Cash flow can come from bond interest, interest from other types of investments, and of course, dividends. A dividend is the distribution of a company's earnings paid out to shareholders; it's often viewed by its dividend yield, a metric that measures a dividend as a percent of the current stock price. Many academic studies show that dividends make up large portions of long-term returns, and in many cases, dividend contributions surpass one-third of total returns.

Sempra in Focus

Based in San Diego, Sempra (SRE) is in the Utilities sector, and so far this year, shares have seen a price change of 4.99%. The natural gas and electricity provider is currently shelling out a dividend of $1.1 per share, with a dividend yield of 3.29%. This compares to the Utility - Gas Distribution industry's yield of 2.97% and the S&P 500's yield of 1.35%.
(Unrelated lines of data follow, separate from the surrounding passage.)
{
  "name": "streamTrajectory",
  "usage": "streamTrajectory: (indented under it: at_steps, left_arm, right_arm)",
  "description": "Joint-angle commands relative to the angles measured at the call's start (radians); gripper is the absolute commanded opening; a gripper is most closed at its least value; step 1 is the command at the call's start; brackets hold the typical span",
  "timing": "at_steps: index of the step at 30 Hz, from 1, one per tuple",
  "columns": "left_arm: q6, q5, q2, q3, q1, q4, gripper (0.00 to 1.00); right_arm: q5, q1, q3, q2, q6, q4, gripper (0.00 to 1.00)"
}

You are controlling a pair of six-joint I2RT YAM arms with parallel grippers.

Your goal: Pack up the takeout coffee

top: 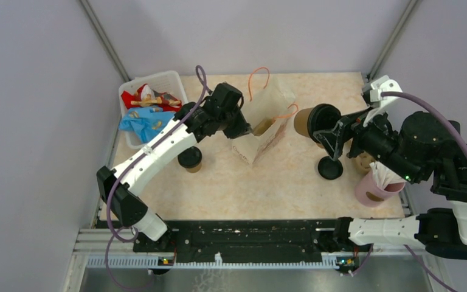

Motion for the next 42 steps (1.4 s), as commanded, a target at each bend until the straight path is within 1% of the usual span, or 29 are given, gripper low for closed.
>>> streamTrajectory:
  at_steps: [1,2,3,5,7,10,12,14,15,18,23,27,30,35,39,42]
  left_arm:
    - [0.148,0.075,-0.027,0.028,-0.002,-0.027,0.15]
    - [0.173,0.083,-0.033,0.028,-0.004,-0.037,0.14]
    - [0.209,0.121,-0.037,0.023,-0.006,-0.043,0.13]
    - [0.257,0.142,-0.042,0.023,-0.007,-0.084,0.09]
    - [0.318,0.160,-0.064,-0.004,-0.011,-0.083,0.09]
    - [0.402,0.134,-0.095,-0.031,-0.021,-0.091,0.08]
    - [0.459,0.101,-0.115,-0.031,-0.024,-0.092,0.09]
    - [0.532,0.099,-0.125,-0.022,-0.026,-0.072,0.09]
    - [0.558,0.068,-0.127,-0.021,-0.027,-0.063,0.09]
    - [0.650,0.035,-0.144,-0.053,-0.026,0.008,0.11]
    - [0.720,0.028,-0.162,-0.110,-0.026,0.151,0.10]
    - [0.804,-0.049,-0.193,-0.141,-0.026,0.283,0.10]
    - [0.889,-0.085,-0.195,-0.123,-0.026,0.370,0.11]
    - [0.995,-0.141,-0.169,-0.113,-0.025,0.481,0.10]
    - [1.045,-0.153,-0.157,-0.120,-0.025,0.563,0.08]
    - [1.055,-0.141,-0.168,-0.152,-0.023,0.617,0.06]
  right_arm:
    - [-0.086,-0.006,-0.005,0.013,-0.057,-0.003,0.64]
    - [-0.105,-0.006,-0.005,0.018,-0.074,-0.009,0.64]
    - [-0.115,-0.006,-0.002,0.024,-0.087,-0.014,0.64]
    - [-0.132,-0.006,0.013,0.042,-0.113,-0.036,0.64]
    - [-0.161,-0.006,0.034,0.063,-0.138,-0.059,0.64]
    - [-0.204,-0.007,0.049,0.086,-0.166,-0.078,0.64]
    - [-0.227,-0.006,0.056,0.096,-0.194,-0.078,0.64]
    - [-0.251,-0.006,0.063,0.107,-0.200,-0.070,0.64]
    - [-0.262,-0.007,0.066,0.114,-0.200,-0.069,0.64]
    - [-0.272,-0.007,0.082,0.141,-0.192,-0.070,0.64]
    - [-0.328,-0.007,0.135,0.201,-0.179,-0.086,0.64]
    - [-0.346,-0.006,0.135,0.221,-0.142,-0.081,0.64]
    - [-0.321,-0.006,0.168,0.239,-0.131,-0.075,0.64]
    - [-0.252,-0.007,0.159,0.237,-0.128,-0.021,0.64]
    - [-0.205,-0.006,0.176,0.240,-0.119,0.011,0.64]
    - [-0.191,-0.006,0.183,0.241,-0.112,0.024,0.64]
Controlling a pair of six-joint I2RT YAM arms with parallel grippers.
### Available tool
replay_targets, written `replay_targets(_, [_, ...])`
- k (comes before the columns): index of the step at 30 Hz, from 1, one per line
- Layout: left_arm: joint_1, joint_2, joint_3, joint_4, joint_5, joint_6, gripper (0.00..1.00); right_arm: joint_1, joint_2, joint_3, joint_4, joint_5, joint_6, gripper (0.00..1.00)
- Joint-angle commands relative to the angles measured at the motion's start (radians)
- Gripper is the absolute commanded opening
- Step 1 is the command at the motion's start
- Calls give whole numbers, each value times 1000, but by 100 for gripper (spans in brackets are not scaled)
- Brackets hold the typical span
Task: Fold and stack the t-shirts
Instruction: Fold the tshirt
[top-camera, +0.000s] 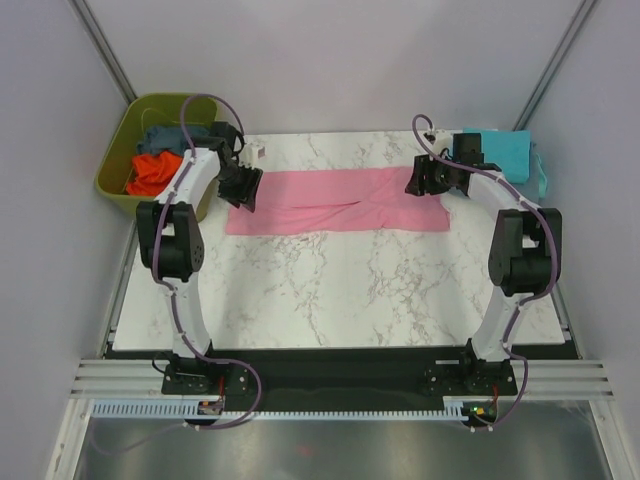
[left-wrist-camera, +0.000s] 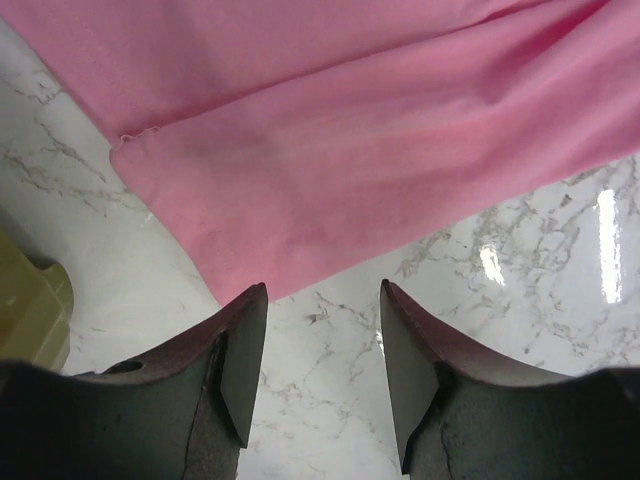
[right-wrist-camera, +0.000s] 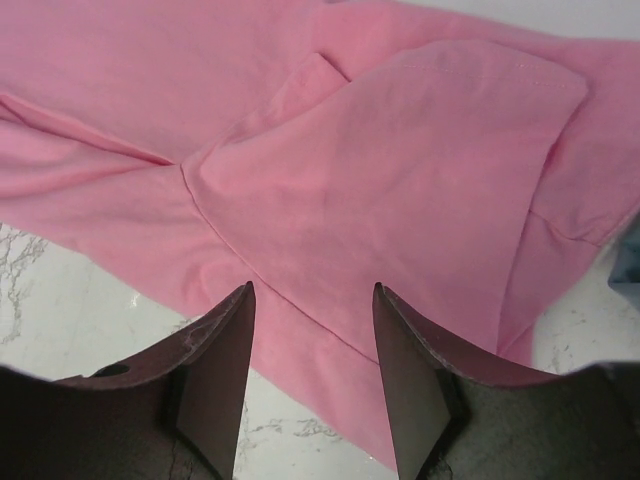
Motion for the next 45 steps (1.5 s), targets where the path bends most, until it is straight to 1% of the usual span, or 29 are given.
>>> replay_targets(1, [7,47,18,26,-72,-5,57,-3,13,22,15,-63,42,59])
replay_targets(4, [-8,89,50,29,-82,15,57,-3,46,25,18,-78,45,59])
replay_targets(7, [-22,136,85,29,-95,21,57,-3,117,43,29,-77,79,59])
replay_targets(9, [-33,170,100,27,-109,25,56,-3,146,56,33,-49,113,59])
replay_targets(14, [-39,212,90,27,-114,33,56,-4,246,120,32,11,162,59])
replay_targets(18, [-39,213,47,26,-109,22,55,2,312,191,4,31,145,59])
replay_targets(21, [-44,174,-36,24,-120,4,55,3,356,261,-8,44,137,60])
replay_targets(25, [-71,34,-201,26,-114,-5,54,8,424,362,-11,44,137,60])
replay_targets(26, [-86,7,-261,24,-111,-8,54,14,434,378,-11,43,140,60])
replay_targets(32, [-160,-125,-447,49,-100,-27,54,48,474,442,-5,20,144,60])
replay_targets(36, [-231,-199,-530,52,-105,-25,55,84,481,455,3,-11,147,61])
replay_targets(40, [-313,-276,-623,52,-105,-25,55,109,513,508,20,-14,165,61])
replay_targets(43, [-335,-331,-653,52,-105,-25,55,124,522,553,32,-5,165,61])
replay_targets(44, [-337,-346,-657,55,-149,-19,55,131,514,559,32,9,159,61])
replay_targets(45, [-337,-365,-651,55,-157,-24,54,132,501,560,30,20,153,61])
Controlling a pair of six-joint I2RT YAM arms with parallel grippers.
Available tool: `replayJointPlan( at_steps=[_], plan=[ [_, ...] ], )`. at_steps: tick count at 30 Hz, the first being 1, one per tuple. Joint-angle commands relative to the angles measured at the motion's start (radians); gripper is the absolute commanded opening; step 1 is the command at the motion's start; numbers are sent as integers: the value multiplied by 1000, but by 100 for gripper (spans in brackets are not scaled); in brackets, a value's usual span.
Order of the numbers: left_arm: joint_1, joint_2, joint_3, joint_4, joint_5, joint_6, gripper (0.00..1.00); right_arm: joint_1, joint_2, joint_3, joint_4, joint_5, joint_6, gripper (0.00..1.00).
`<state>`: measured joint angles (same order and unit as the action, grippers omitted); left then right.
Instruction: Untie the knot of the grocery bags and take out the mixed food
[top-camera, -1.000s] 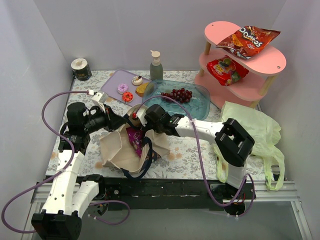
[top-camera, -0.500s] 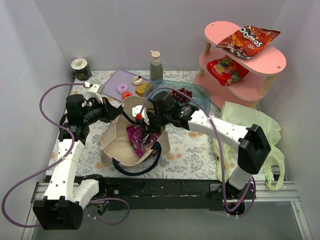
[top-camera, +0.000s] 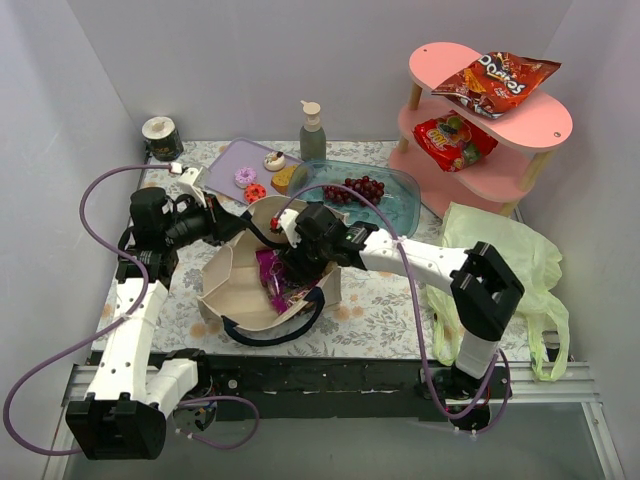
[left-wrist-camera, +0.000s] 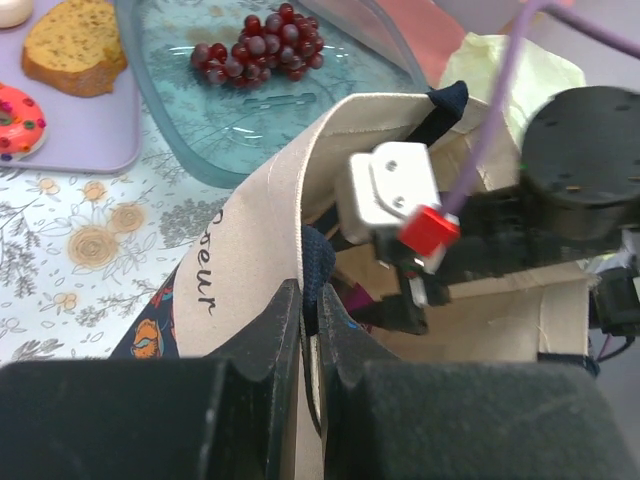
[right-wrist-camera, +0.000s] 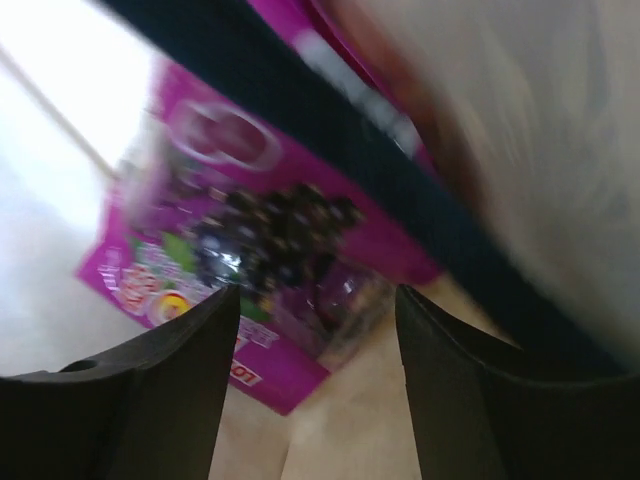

In terms of dividend growth, the company's current annualized dividend of $4.40 is up 5.3% from last year. In the past five-year period, Sempra has increased its dividend 5 times on a year-over-year basis for an average annual increase of 8.23%. Any future dividend growth will depend on both earnings growth and the company's payout ratio; a payout ratio is the proportion of a firm's annual earnings per share that it pays out as a dividend. Sempra's current payout ratio is 56%, meaning it paid out 56% of its trailing 12-month EPS as dividend.

SRE is expecting earnings to expand this fiscal year as well. The Zacks Consensus Estimate for 2021 is $8.13 per share, representing a year-over-year earnings growth rate of 1.25%.

Bottom Line

Investors like dividends for a variety of different reasons, from tax advantages and decreasing overall portfolio risk to considerably improving stock investing profits. However, not all companies offer a quarterly payout.

High-growth firms or tech start-ups, for example, rarely provide their shareholders a dividend, while larger, more established companies that have more secure profits are often seen as the best dividend options. Income investors have to be mindful of the fact that high-yielding stocks tend to struggle during periods of rising interest rates. With that in mind, SRE is a compelling investment opportunity. Not only is it a strong dividend play, but the stock currently sits at a Zacks Rank of 3 (Hold).